• [Work to be completed] Both the line below containing "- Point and" and the line containing "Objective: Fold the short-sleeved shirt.", along with every line between them, should be repeated exactly; no other line belongs in the answer.

• [Given data]
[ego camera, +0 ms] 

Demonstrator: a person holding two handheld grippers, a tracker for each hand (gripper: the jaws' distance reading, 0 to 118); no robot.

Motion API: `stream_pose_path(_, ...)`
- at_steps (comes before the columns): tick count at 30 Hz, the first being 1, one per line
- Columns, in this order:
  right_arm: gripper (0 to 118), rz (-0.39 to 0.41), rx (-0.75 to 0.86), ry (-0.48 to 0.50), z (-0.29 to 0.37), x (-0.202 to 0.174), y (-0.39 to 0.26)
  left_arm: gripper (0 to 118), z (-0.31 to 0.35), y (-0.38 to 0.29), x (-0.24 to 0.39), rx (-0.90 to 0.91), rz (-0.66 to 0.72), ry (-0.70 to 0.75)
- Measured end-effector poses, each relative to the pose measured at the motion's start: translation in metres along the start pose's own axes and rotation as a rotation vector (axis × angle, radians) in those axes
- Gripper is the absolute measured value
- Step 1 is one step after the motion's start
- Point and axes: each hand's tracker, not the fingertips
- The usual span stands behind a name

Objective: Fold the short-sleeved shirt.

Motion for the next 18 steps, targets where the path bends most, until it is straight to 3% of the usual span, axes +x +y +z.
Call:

• [Response to this task]
- Point and axes: each hand's tracker, not the fingertips
- The usual span stands behind a name

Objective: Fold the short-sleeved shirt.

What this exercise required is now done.